Stem Cells Might Replace Ailing Immune System, Cow Study Finds
June 29 (Bloomberg)—Injections of embryonic stem cells, versatile building blocks that can take on many functions, can reconstitute aging immune systems, according to a study of cows appearing today in the journal Cloning and Stem Cells.
Stem-cell injections replaced the immune systems of two older cows that lived 400 days afterwards without complications, said study leader Robert Lanza, medical director of ACT Holdings Inc., a Worcester, Massachusetts, biotechnology company.
Using a technique similar to one South Korean researchers have experimented with in humans, Lanza cloned cow embryos by putting DNA from a cow’s skin cell in the animal’s egg cell to grow an embryo. It will probably be at least five years before such therapies are suitable for use in people, Lanza added.

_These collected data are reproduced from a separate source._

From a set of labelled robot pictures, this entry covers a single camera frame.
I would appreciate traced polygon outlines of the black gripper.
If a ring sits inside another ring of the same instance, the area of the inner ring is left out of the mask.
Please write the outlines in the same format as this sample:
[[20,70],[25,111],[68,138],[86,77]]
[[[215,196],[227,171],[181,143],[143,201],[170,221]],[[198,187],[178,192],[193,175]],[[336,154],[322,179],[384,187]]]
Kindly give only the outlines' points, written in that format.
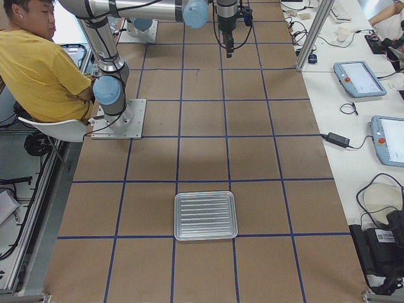
[[218,0],[217,1],[217,19],[218,28],[222,32],[223,42],[226,47],[227,58],[232,57],[234,53],[234,39],[232,32],[237,23],[237,1],[236,0]]

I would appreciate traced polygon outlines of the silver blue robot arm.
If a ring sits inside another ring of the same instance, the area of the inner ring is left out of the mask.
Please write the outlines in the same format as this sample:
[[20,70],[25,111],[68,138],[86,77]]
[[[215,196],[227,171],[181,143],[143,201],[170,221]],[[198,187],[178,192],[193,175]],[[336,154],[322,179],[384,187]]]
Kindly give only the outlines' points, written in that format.
[[114,131],[129,127],[134,112],[126,101],[125,90],[129,66],[117,50],[108,18],[129,20],[165,20],[183,22],[188,27],[203,27],[208,8],[213,8],[213,20],[222,33],[219,41],[227,56],[234,52],[232,32],[242,17],[237,1],[61,1],[61,6],[73,14],[98,61],[101,77],[95,82],[94,93],[103,111],[106,125]]

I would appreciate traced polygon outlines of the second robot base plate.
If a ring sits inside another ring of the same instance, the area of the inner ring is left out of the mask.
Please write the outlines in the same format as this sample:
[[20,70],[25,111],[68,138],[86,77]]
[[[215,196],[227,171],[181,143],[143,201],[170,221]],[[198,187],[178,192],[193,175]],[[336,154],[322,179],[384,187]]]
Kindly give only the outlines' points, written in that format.
[[157,20],[126,18],[118,33],[122,44],[155,44],[157,37]]

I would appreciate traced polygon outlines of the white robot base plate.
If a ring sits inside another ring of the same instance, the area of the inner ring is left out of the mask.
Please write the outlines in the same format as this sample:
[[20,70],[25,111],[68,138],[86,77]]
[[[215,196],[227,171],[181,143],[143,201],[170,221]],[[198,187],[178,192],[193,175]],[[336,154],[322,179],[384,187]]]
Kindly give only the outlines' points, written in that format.
[[146,99],[127,99],[126,109],[120,118],[104,114],[104,109],[99,105],[97,115],[102,118],[93,118],[90,135],[95,140],[139,140],[143,133],[145,112]]

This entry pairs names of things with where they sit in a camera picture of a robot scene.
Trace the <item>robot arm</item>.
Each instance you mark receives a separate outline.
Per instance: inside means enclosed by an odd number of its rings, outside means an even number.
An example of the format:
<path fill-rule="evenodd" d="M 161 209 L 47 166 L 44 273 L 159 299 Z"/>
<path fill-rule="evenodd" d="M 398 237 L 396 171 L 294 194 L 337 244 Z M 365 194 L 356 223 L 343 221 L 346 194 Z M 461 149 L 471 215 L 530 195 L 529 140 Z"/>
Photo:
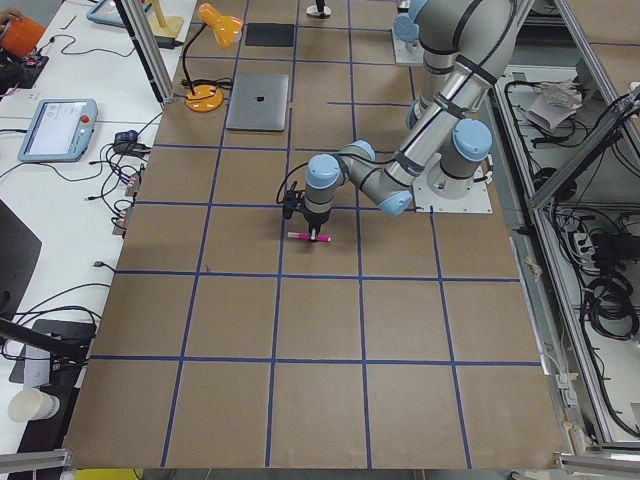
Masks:
<path fill-rule="evenodd" d="M 392 27 L 394 55 L 397 64 L 414 64 L 421 58 L 424 77 L 420 95 L 413 101 L 407 114 L 407 127 L 411 129 L 433 102 L 453 70 L 454 54 L 433 53 L 425 50 L 419 41 L 419 26 L 413 14 L 426 4 L 425 1 L 397 1 Z"/>
<path fill-rule="evenodd" d="M 312 157 L 304 191 L 285 194 L 284 217 L 301 213 L 309 240 L 319 240 L 335 192 L 347 182 L 390 216 L 407 208 L 421 175 L 436 195 L 464 197 L 492 146 L 488 128 L 471 116 L 504 73 L 531 7 L 529 1 L 411 2 L 397 19 L 423 48 L 425 76 L 407 116 L 408 136 L 383 162 L 365 141 Z"/>

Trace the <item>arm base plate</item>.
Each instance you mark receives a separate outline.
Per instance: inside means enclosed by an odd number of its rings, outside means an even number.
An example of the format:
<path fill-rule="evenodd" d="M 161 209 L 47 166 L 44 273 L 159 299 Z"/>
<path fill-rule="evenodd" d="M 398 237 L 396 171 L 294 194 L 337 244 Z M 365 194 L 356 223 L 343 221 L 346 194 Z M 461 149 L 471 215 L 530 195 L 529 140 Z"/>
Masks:
<path fill-rule="evenodd" d="M 481 167 L 466 180 L 449 179 L 435 167 L 413 183 L 415 209 L 424 213 L 491 214 L 489 183 Z"/>
<path fill-rule="evenodd" d="M 394 58 L 397 65 L 419 66 L 423 63 L 424 49 L 419 42 L 405 42 L 392 32 Z"/>

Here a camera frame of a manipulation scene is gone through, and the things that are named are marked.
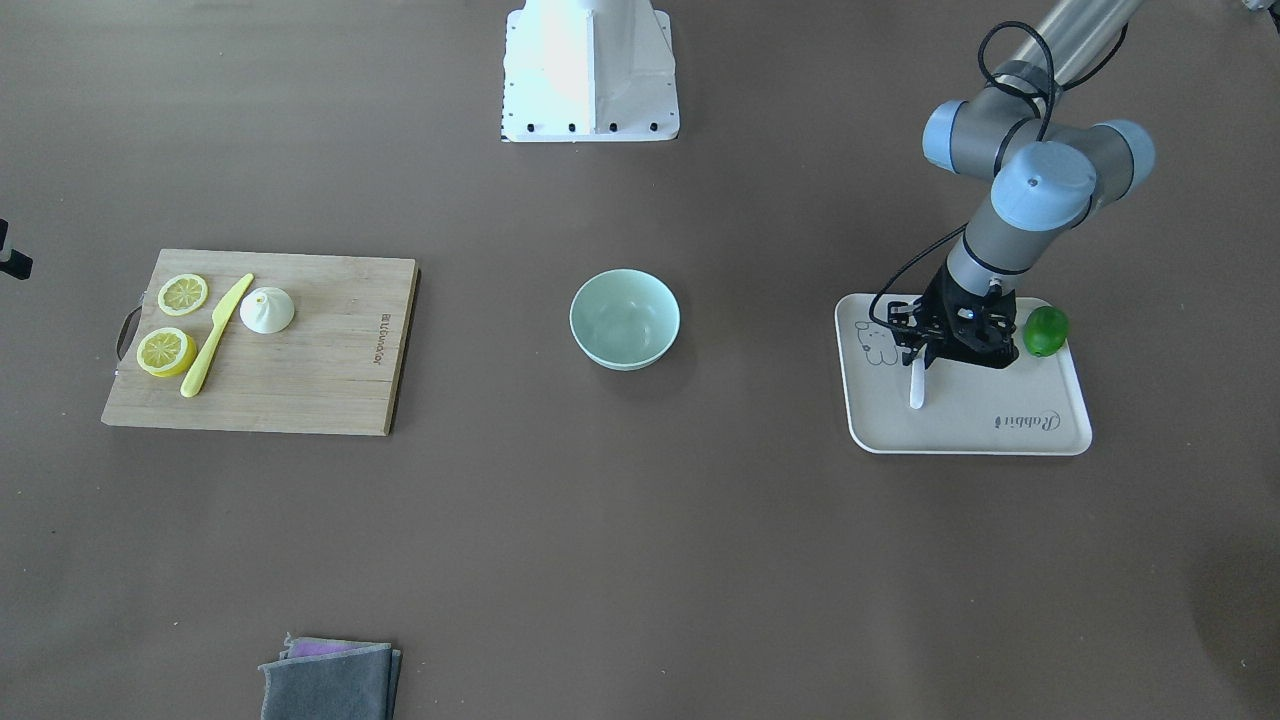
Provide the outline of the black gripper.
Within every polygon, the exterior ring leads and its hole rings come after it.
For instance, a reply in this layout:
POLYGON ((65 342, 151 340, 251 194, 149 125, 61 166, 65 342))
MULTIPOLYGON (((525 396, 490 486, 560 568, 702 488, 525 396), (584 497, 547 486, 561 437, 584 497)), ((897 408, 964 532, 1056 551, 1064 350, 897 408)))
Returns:
POLYGON ((909 365, 924 357, 1005 369, 1018 360, 1014 341, 1019 272, 998 273, 961 263, 959 273, 945 263, 925 292, 911 302, 887 306, 887 327, 909 365))

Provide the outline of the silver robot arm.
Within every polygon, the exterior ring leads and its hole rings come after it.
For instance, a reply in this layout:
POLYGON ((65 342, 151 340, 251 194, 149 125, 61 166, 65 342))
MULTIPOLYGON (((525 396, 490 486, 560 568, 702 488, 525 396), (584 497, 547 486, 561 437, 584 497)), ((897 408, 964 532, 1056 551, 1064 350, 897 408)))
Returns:
POLYGON ((1036 24, 998 23, 1024 44, 992 65, 980 42, 983 88, 931 114, 924 156, 955 176, 988 181, 989 192, 943 237, 948 255, 918 299, 868 313, 890 331, 904 365, 1012 364, 1016 292, 1029 270, 1062 232, 1149 177, 1155 143, 1137 123, 1076 128, 1056 119, 1066 94, 1114 58, 1138 9, 1137 1, 1061 1, 1036 24))

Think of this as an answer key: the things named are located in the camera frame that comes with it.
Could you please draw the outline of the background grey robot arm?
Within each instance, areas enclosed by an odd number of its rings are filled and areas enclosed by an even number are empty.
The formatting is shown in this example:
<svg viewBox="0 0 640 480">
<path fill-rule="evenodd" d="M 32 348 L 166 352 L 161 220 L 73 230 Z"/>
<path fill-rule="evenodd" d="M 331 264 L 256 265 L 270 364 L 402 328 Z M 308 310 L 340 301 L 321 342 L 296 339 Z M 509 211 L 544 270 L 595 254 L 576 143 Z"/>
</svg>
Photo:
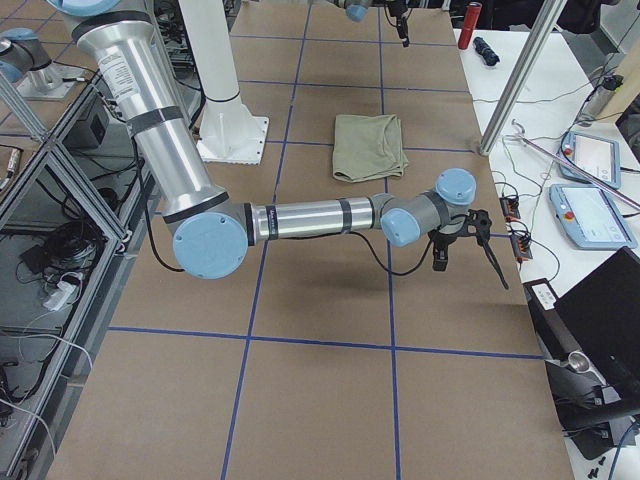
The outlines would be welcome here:
<svg viewBox="0 0 640 480">
<path fill-rule="evenodd" d="M 1 73 L 23 98 L 31 100 L 62 100 L 86 79 L 82 67 L 55 64 L 28 28 L 1 33 Z"/>
</svg>

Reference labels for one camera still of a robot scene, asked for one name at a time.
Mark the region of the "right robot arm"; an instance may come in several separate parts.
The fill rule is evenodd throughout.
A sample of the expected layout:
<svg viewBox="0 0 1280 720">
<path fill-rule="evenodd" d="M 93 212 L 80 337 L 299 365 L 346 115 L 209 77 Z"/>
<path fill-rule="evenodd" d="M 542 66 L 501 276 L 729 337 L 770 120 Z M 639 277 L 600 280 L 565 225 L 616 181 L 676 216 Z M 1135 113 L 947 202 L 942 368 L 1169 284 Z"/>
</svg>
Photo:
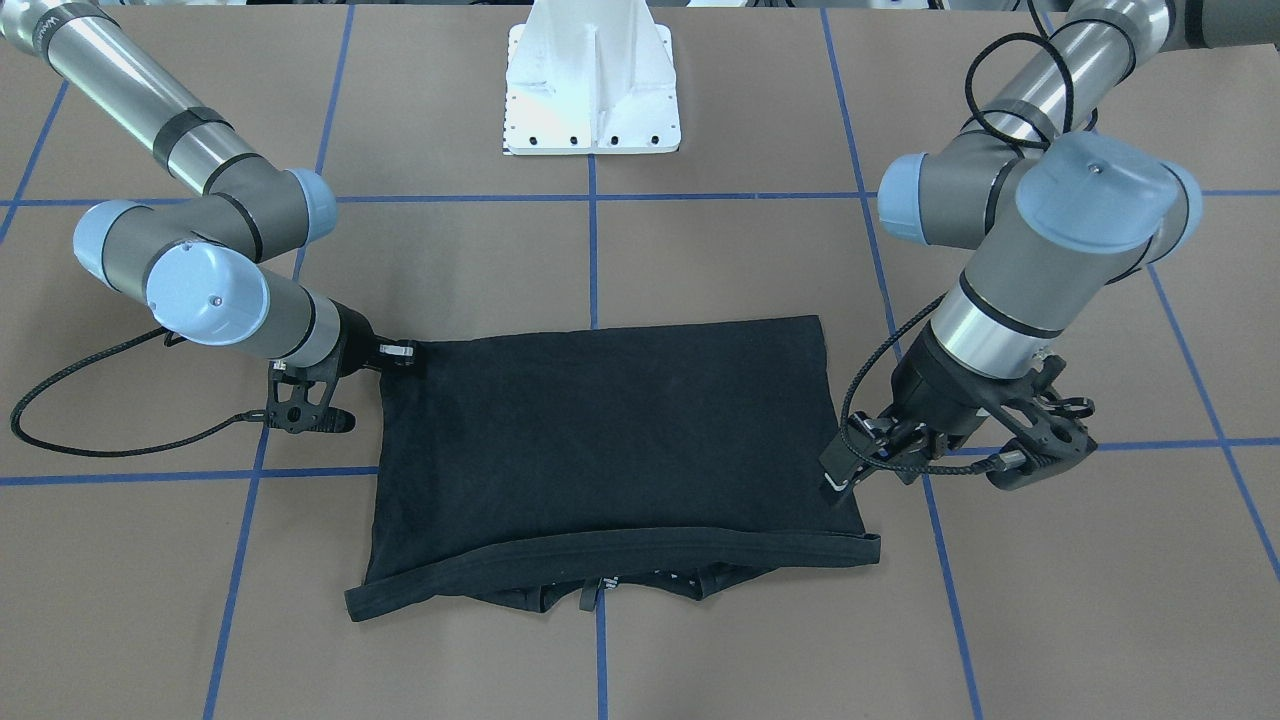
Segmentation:
<svg viewBox="0 0 1280 720">
<path fill-rule="evenodd" d="M 114 200 L 73 234 L 78 263 L 143 304 L 164 329 L 324 380 L 411 366 L 415 343 L 262 263 L 332 233 L 337 197 L 319 174 L 279 169 L 91 1 L 5 1 L 3 37 L 40 59 L 140 141 L 195 197 L 168 208 Z"/>
</svg>

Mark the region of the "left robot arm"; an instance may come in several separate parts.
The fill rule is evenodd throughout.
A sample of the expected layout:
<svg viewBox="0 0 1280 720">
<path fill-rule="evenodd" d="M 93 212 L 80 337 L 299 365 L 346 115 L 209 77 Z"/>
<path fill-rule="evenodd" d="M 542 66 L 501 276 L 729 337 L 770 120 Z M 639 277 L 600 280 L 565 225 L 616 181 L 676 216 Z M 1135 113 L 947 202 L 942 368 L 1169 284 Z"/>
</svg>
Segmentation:
<svg viewBox="0 0 1280 720">
<path fill-rule="evenodd" d="M 841 411 L 820 455 L 833 503 L 876 471 L 983 475 L 1016 489 L 1096 451 L 1089 398 L 1053 387 L 1052 345 L 1106 286 L 1196 232 L 1194 177 L 1094 131 L 1106 94 L 1161 53 L 1277 42 L 1275 1 L 1074 1 L 1037 54 L 941 152 L 896 159 L 877 193 L 893 237 L 966 249 L 954 287 L 905 322 L 919 333 L 870 416 Z"/>
</svg>

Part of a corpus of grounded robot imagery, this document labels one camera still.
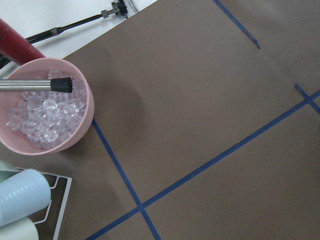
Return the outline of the black tripod rod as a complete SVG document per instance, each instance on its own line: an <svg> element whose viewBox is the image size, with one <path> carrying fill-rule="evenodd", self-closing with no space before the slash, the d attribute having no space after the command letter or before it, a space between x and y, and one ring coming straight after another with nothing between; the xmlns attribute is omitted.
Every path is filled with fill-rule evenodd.
<svg viewBox="0 0 320 240"><path fill-rule="evenodd" d="M2 0L0 18L23 38L87 20L33 43L45 57L62 59L128 18L110 12L115 4L114 0Z"/></svg>

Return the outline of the light blue cup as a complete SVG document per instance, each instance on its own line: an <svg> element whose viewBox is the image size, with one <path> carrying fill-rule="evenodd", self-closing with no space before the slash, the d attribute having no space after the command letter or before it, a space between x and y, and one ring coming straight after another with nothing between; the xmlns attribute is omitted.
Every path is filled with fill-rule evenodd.
<svg viewBox="0 0 320 240"><path fill-rule="evenodd" d="M51 188L45 176L25 169L0 183L0 225L23 219L46 208Z"/></svg>

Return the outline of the pink bowl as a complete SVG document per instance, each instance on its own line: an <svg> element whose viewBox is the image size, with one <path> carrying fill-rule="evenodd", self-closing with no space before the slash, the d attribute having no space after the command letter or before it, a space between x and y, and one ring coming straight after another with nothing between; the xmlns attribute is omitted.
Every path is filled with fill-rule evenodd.
<svg viewBox="0 0 320 240"><path fill-rule="evenodd" d="M83 73L59 58L32 60L14 70L10 80L70 77L72 92L2 91L0 142L26 156L63 151L89 130L95 111L92 90Z"/></svg>

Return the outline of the metal muddler stick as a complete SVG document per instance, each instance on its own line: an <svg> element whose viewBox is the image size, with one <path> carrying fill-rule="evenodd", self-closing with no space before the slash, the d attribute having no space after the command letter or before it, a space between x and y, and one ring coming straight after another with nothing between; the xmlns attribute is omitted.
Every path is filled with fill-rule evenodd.
<svg viewBox="0 0 320 240"><path fill-rule="evenodd" d="M53 79L1 79L0 91L72 93L73 83L70 77Z"/></svg>

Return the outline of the red bottle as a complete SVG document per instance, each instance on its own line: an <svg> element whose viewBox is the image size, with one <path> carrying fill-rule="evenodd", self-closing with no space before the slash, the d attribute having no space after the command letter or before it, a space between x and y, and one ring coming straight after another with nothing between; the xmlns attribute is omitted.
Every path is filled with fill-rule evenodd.
<svg viewBox="0 0 320 240"><path fill-rule="evenodd" d="M45 55L2 19L0 20L0 54L19 66L45 58Z"/></svg>

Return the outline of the white cup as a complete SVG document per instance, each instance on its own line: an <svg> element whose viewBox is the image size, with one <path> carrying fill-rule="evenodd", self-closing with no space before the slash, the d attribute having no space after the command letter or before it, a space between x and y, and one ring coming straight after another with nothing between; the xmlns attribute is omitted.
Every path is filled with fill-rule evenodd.
<svg viewBox="0 0 320 240"><path fill-rule="evenodd" d="M28 218L22 218L0 228L1 240L38 240L35 224Z"/></svg>

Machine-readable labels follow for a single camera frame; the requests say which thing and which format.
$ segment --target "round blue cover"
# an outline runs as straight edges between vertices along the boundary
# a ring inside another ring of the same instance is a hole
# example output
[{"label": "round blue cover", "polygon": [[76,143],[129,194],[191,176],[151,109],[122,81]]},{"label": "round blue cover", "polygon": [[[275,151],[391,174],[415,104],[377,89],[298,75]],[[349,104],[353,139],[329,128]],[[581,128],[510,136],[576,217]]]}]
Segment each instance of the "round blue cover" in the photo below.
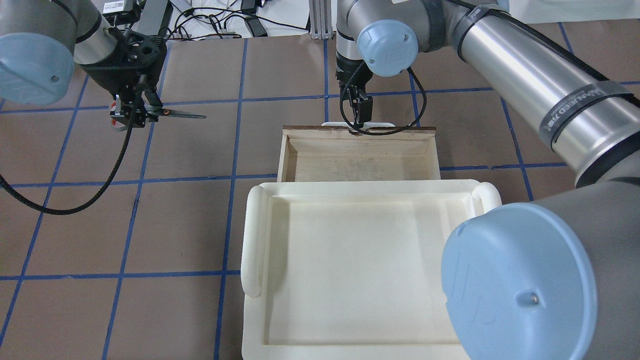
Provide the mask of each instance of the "round blue cover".
[{"label": "round blue cover", "polygon": [[34,33],[0,37],[0,97],[51,104],[67,93],[73,73],[71,52],[53,38]]},{"label": "round blue cover", "polygon": [[501,206],[456,228],[442,289],[473,360],[579,360],[591,343],[591,263],[569,226],[541,206]]},{"label": "round blue cover", "polygon": [[403,22],[379,20],[364,28],[356,40],[358,52],[379,76],[398,75],[418,56],[418,39]]}]

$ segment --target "wooden drawer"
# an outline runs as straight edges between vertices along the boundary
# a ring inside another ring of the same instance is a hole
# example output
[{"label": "wooden drawer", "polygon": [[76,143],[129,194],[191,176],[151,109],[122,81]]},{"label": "wooden drawer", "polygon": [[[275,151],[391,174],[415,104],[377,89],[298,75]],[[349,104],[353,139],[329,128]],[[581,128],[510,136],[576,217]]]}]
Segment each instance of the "wooden drawer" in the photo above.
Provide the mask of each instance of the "wooden drawer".
[{"label": "wooden drawer", "polygon": [[278,182],[436,179],[434,127],[386,136],[356,135],[345,127],[282,127]]}]

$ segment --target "sticker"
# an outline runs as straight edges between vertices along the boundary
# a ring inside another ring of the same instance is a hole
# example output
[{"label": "sticker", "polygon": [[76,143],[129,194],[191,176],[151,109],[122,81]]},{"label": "sticker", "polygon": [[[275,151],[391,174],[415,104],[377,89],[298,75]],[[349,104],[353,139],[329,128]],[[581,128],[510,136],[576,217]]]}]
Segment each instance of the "sticker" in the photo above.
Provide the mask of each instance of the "sticker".
[{"label": "sticker", "polygon": [[113,1],[111,3],[104,4],[102,13],[115,13],[124,11],[124,1]]}]

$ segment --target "white plastic tray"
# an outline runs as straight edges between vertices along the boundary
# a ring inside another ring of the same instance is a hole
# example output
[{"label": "white plastic tray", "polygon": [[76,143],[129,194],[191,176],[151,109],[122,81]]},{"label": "white plastic tray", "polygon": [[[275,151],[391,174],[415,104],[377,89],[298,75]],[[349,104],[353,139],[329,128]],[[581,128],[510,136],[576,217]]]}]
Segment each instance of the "white plastic tray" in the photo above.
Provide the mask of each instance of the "white plastic tray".
[{"label": "white plastic tray", "polygon": [[451,231],[500,206],[475,180],[266,183],[248,198],[243,357],[468,359],[447,316]]}]

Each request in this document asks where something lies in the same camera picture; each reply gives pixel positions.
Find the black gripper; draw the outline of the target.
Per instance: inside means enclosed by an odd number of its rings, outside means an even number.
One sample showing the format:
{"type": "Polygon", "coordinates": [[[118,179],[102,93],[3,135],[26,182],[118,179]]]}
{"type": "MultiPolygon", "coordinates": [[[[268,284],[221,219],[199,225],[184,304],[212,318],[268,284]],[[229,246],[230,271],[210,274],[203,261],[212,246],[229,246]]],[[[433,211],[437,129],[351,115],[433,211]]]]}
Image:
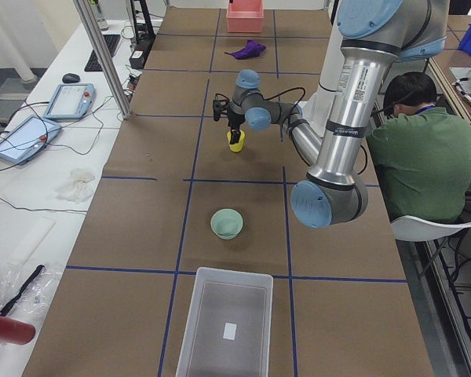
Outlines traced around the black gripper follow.
{"type": "Polygon", "coordinates": [[[220,118],[225,115],[228,119],[228,126],[231,128],[229,131],[229,142],[239,143],[240,140],[240,126],[244,123],[244,115],[234,112],[230,105],[230,99],[221,93],[215,93],[212,102],[213,119],[218,122],[220,118]]]}

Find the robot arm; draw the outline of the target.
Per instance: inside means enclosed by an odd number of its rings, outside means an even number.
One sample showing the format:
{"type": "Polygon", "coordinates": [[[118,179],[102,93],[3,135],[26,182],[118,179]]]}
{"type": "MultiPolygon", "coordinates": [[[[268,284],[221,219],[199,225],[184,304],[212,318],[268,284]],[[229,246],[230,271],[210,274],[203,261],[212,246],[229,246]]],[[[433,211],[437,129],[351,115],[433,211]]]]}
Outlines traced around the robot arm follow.
{"type": "Polygon", "coordinates": [[[231,144],[239,140],[243,123],[253,130],[277,124],[308,164],[306,179],[291,193],[292,210],[303,225],[322,229],[365,211],[367,190],[354,163],[378,91],[394,62],[429,58],[443,50],[448,11],[447,1],[341,2],[334,21],[344,60],[322,135],[299,105],[265,99],[253,70],[238,74],[231,97],[216,94],[214,120],[227,116],[231,144]]]}

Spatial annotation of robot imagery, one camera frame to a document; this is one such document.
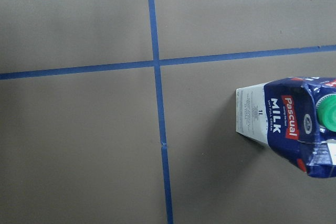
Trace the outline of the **blue Pascual milk carton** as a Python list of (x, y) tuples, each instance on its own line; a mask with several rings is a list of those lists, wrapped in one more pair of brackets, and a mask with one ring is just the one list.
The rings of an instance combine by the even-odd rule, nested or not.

“Think of an elderly person who’s susceptible to pneumonia,” he said. “With a simple injection, you could give them new, useful cells.”
The study demonstrates how tissues genetically matched to a DNA donor might be used to treat patients with immune disorders, said Piero Anversa, a stem-cell researcher and director of the Cardiovascular Research Institute at New York Medical College.
“This is a very impressive study,” Anversa said in an interview. “There is no precedent to what has been done in this paper.”
Replacement Cells
Stem cells are genetically programmed to grow new tissues and replace damaged cells. Researchers consider embryonic stem cells the most powerful type because they can create the widest variety of cells.
People with injured immune systems, such as those with HIV, the virus that causes AIDS, are at high risk of infection with bacteria and viruses. Lanza designed the study to see whether he could replace the immune system in older, weaker cows without eliminating their existing immune cells.
“We thought the cells might be competitive enough to make room in the immune system on their own,” he said in a telephone interview. “If you were doing this in people, you wouldn’t want to kill off all the immune cells in an AIDS patient if you didn’t have to.”